Sophomore captain Taylor Doll led the Falcons in 17th place with a time of 21:27.40. Senior Sara Wiebe followed on her heels in 19th at 21:34.10. Junior Kelli Woodward and freshman Lindsay Dunham came in 33rd and 35th for the No. 4 and No. 5 spots. Freshman Megan Shepherd rounded out the Friends placings at 46th out of a field of 57 runners.
The women had their top five in before Bethel’s No. 5 runner. But because the score is based on the placement of the top five finishers, things got tricky. The same went for the men.
“It’s like golf,” Kenton said. “The lower score the better.
“From a distance it looked as though we beat these teams,” he said. “But then you add up the places and see the reality of how it turned out.
“The only way to know for sure you’ve won is to go 1, 2, 3, 4, 5,” Kenton said. With that set, the team would get a perfect score of 15.
Men place fourth
The men knew sealing a conference championship would take a perfect day. And it was far from it with cold and windy conditions – something the Falcons weren’t used to competing in, Cristobal said. And even though it is something everyone else faced, they still thought third place would be worst-case scenario.
With the men’s top three performers consistently under 28 minutes, they wanted a No. 4 and No. 5 runner to be sub-28, too. And No. 5, freshman Branden Bryant, finished in 28:12.20 in 29th.
But freshman Lane Porter finished well under 28 minutes for a 14th place medal and Honorable Mention in 26:40.60. Sophomore Zach Bailor finished just out of the top 15 in 18th at 26:52.20. Senior Nathan Newby finished 23rd in 27:17.80. Junior Scott Baldridge captured the No. 4 spot for the Falcons in 27:39.50 and a 25th place out of 70 runners.

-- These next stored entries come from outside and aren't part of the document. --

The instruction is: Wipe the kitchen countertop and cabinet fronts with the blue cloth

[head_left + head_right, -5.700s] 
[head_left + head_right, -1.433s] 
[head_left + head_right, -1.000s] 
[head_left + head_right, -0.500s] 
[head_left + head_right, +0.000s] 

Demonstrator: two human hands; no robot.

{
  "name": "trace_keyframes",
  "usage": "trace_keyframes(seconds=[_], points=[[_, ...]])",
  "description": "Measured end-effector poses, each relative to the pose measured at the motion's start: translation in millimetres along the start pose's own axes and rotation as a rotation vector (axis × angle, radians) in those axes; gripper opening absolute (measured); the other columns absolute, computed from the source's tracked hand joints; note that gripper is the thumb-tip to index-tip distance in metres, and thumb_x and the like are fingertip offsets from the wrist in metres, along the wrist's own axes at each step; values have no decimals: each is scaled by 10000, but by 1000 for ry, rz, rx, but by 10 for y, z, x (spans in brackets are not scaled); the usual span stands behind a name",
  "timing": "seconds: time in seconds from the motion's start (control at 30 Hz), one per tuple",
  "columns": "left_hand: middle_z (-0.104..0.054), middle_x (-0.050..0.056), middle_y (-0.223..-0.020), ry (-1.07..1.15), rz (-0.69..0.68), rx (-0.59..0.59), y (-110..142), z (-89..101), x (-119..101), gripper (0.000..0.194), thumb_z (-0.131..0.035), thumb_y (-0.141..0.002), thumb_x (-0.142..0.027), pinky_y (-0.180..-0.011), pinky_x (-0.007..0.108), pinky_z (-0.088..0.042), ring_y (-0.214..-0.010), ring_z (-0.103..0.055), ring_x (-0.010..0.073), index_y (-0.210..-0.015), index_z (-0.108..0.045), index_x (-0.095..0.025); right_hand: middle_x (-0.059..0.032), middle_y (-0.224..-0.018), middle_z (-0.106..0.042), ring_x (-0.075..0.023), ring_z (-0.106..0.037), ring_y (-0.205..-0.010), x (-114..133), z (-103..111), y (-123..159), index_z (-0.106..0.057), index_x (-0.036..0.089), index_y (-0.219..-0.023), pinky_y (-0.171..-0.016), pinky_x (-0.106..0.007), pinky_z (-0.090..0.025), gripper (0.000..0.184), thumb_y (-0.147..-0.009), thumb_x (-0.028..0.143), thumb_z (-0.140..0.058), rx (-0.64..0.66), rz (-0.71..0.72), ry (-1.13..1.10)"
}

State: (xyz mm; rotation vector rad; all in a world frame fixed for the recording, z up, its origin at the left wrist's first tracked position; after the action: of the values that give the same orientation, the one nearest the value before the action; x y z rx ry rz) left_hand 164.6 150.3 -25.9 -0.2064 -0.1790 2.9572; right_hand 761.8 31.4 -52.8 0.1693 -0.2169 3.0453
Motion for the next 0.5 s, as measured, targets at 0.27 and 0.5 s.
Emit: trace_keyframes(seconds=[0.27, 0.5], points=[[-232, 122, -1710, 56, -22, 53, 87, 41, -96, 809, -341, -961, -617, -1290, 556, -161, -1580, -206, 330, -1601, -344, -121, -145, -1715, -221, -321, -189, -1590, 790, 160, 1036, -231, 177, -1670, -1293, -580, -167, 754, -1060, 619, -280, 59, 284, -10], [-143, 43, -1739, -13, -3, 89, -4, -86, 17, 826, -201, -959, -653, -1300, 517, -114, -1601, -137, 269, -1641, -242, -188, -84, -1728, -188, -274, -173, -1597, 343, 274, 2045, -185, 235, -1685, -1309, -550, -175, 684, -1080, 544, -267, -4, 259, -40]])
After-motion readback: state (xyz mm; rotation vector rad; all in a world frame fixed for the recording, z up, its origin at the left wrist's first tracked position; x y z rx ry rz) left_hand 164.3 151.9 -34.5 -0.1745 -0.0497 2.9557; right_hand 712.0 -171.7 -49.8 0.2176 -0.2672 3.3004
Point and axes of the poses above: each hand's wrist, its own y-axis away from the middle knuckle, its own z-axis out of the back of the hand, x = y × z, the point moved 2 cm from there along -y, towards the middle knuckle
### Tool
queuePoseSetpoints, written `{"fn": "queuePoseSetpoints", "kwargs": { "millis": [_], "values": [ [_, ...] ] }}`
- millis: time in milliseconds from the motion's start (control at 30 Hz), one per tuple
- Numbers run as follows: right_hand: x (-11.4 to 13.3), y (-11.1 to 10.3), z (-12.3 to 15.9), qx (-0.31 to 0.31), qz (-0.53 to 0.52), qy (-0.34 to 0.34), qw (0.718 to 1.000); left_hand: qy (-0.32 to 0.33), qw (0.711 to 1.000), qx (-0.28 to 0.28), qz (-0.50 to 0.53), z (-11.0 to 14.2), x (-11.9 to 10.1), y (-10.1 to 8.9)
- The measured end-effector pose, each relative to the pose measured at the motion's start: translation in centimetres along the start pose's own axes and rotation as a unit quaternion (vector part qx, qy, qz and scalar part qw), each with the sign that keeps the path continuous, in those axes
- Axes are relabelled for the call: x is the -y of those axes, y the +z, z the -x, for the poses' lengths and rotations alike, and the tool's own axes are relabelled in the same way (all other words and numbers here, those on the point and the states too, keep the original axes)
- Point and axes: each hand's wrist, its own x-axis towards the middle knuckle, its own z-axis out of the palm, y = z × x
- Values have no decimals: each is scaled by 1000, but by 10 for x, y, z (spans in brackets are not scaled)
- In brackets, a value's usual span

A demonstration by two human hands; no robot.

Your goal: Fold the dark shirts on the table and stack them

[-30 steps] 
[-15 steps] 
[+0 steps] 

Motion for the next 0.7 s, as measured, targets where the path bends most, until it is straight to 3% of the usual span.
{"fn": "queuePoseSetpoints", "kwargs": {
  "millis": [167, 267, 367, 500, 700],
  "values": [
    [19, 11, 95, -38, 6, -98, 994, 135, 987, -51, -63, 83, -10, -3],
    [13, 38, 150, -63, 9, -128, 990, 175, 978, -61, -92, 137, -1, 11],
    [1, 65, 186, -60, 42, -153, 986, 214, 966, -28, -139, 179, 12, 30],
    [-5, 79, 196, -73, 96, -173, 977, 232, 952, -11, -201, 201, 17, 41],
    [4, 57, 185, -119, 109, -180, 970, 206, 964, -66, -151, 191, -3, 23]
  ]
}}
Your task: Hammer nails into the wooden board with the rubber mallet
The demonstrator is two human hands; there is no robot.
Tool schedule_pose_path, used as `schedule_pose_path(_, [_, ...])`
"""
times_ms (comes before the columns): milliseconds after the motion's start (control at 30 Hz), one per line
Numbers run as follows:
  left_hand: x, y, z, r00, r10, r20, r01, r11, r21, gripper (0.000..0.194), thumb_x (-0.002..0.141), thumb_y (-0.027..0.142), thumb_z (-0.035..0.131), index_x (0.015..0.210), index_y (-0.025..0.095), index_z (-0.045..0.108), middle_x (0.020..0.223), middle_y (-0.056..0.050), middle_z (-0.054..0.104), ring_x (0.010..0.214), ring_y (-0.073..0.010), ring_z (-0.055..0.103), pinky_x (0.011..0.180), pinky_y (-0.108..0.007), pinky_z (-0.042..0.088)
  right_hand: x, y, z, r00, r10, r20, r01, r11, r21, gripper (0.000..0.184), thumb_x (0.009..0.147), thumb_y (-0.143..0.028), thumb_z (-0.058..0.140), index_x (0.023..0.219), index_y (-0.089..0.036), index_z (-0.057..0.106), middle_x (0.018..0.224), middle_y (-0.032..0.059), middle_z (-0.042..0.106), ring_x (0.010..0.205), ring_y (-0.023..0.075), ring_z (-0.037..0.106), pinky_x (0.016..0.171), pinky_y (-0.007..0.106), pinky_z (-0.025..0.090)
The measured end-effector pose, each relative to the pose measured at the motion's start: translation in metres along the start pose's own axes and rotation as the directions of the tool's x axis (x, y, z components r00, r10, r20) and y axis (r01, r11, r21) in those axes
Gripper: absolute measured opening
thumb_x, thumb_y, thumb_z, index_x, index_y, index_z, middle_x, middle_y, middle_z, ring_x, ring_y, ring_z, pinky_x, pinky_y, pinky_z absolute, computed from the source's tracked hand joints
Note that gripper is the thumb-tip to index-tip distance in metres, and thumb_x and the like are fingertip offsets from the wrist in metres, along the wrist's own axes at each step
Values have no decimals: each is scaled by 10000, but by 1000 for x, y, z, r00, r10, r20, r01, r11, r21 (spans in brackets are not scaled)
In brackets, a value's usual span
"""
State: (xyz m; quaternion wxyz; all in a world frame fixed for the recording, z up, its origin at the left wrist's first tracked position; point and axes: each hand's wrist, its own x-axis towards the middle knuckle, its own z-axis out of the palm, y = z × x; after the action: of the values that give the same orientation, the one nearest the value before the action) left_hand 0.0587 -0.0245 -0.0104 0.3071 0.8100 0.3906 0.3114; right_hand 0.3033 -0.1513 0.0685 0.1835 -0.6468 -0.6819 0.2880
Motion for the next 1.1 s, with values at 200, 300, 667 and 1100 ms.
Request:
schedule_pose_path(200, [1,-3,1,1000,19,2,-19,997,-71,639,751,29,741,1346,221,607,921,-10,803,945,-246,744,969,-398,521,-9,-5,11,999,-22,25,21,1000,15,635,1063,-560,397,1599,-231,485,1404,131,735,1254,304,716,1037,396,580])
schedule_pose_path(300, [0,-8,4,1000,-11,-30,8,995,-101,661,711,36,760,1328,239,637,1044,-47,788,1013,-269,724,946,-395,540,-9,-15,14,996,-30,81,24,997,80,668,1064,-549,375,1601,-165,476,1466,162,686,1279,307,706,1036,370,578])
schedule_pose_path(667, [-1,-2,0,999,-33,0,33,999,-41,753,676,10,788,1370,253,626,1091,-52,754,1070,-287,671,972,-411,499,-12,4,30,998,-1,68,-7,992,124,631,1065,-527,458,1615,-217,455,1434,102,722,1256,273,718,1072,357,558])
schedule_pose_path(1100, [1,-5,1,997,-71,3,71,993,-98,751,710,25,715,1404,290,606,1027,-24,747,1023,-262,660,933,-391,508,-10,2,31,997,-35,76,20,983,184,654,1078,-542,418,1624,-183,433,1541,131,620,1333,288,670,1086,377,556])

At the team’s training camp in Colorado during the summer, Kenton told the men’s team if they averaged mid-27 range, they would be champions based on past performances. Friends averaged 27:20.46.
“Any other year it would have been good enough,” he said. “They did what I had hoped we would do and it wasn’t good enough.”
The men had six runners in before Kansas Wesleyan’s No. 5 runner, but the Coyotes’ top two runners claimed fourth and fifth place for a lower score.
Friends dropped below No. 2 Wesleyan and No. 3 Ottawa. And Southwestern claimed the championship.
“They exceeded my expectations and wound up fourth,” he said.
Eight of the 13 men who competed peaked at conference, and Newby was just a few seconds from his personal record.
“Essentially everyone ran faster times at Bethany than Southwestern,” Kenton said. “It turned out to be a fast course.”
Sophomore Chris Parker was cleared to competed for the Falcons with a mild stress fracture. He was willing to pay the price to see if there was a chance he could help the team, Kenton said. Sophomore Tim Patterson competed with a lung infection as well.
“I can’t say enough about these guys because of the heart and soul they have,” Kenton said.
The majority of the men’s and women’s teams’ sights are set on indoor track season, which they are already training for.
But the program also is working together as a team even now toward a conference championship, Kenton said. He has never set his sights on anything less, and his athletes have never set their sights on anything less, he said.
The program graduates seniors Sara Wiebe and Nathan Newby.